At the end of the day, you have to make a decision. Are you going to prosecute this individual? Are you going to see to it that this person's fired? Are you going to remove their access to classified information? Are you going to interfere with their relationship with the foreign intelligence service, make it impossible for that person to ever really help that foreign intelligence service again?
In the overall scheme of things, you have a couple of big goals. One is to cut off that foreign intelligence service from its access to classified U.S. government information.
Another is to neutralize that source of that foreign intelligence service, so that person can't ever be a threat to the U.S. again. I would say that in most of the cases that Bill Cleveland or anybody touched in my time in California, we succeeded in removing the access that the foreign intelligence service had through U.S. sources to the classified U.S. government information. It wasn't always pretty, and it did not result in as many prosecutions as I would have liked to see. It didn't mean we weren't successful. …
[How do you think Cleveland felt about not getting a confession out of Gwo-Bao Min?]
I think he was extremely disappointed. I think anybody who interrogated an espionage subject and didn't get them would be extremely disappointed. Those interrogations and those confessions have been absolutely essential to the prosecution of espionage cases. Sometimes the reason a case doesn't get into court is because that kind of confession is not forthcoming, and obviously, that's a measure of success. It's not the only way that an espionage case is successfully concluded, because you don't have to prosecute somebody to remove the source of information from the foreign intelligence service. …

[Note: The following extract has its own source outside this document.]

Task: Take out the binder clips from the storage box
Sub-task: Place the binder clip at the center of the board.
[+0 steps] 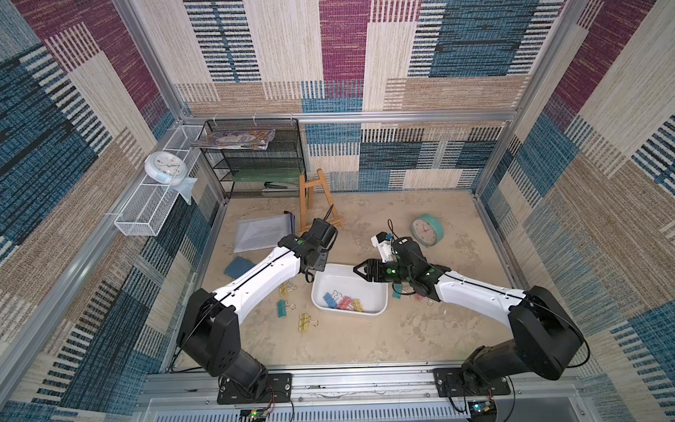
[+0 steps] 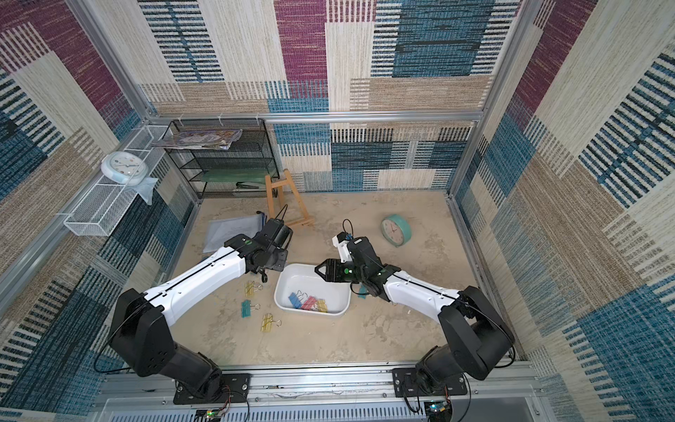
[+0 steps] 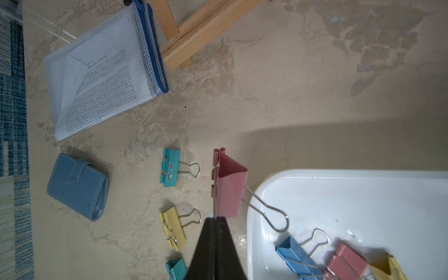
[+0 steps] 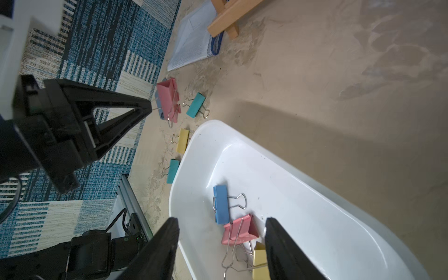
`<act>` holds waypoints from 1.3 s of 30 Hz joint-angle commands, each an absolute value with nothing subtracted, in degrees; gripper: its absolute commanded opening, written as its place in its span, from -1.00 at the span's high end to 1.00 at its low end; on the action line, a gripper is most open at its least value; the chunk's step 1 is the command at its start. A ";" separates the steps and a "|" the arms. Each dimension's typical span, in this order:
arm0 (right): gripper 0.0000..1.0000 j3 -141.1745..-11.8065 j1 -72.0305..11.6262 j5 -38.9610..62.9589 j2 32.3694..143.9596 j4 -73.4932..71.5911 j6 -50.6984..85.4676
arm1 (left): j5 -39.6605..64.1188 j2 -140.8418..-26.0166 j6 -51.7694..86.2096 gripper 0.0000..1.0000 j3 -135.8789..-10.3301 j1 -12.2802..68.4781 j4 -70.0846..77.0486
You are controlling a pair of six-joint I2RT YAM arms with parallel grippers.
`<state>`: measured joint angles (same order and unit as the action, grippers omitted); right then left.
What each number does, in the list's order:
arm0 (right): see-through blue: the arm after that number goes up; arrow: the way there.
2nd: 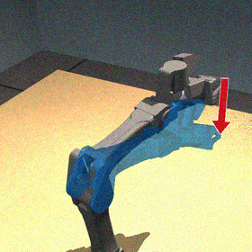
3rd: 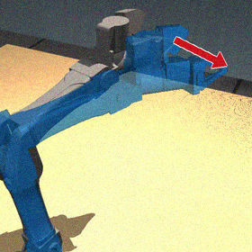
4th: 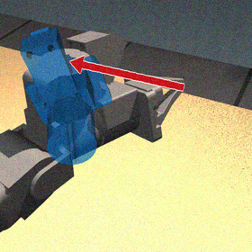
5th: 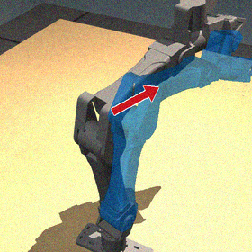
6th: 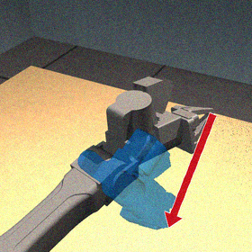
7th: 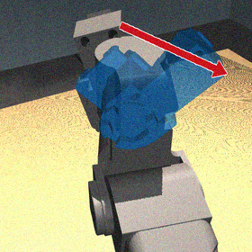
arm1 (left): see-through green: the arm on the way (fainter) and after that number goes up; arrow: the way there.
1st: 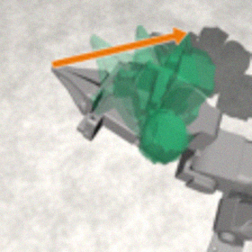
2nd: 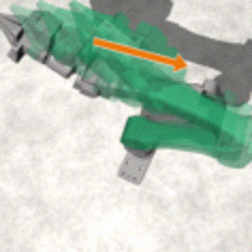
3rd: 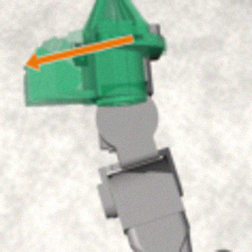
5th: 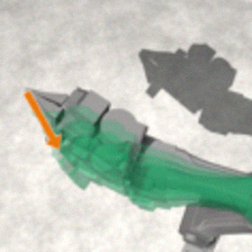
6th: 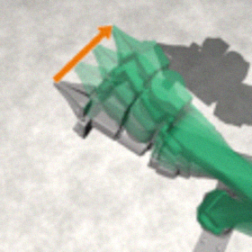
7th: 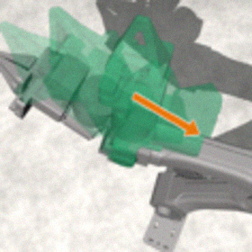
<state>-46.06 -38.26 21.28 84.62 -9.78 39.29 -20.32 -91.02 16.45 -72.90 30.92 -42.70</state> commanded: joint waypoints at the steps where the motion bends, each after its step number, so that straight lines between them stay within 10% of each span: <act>1: -0.22 -46.61 -38.41 22.15 85.03 -10.59 38.67 | -19.61 -94.03 18.91 1.00 -75.26 29.89 -45.61; 39: -0.22 -45.93 -38.45 21.80 85.53 -10.14 38.66 | -25.78 -112.70 19.12 0.90 -82.75 26.02 -50.89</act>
<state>-45.74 -38.35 21.69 85.80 -9.76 39.13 -25.71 -112.33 20.03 -82.35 26.13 -49.30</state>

So in your view, Tiger Trap was a success?
Let's take a big step back and ask ourselves, how many people from several U.S. government agencies have we ever heard of being charged with espionage? State Department? Department of Energy? Pentagon? How many times? I mean, we're talking about FBI agents that are being charged with espionage. How many agencies really want to see their employees brought to justice for espionage?
There's a huge belief, and it's based on many proper factors, that it doesn't do an agency any good to bring a person to justice for espionage. It drags you through the mud. One of the worst things about success in counterintelligence in the FBI, as in the Cleveland/J.J. Smith/Leung case, is -- guess what? Our success is our failure. It points out just how human and how frail we really all are. Does that mean it's not happening in other agencies? Oh, yes, it's happening in other agencies. You don't see how the case is disposed of.
So I would say that there's a real argument to be had here about whether it suits the government in every instance to have an espionage prosecution, and whether or not success would be judged by what gets into a public courtroom.
… Does that mean to some extent we ignore it, that we allow it to happen?
No, and I think you need to look at the demographics. We've gotten very focused in recent years on this racial profiling thing. But let's look at it from the point of view of the Chinese intelligence officer. One of the things you find out if you're a Chinese intelligence officer is that the Asia-Pacific population in America has gone from less than 1 percent to more than 3 percent of the population. [It's] considerably more than that in West Coast cities like San Francisco and Los Angeles, where there's a huge amount of U.S. government classified contracting.
Then you find out that, in the physical sciences and engineering, at the head of the most complex and most valuable research and development that the U.S. is doing, you will find a very high percentage of Chinese. Five to 10 percent in some cases. Why is this? Well, it's their chosen profession. Coincidence? Who knows? Who cares?
Now the point of the matter is, if I'm a Chinese intelligence officer and I'm looking at this group of people who know about, let's just say nuclear engineering, who am I going to look at? Am I going to look at the Italian-American? Am I going to look at the Irish-American? Or am I going to look at the Chinese-American, who still speaks my language, who still has an aunt over in Shanghai?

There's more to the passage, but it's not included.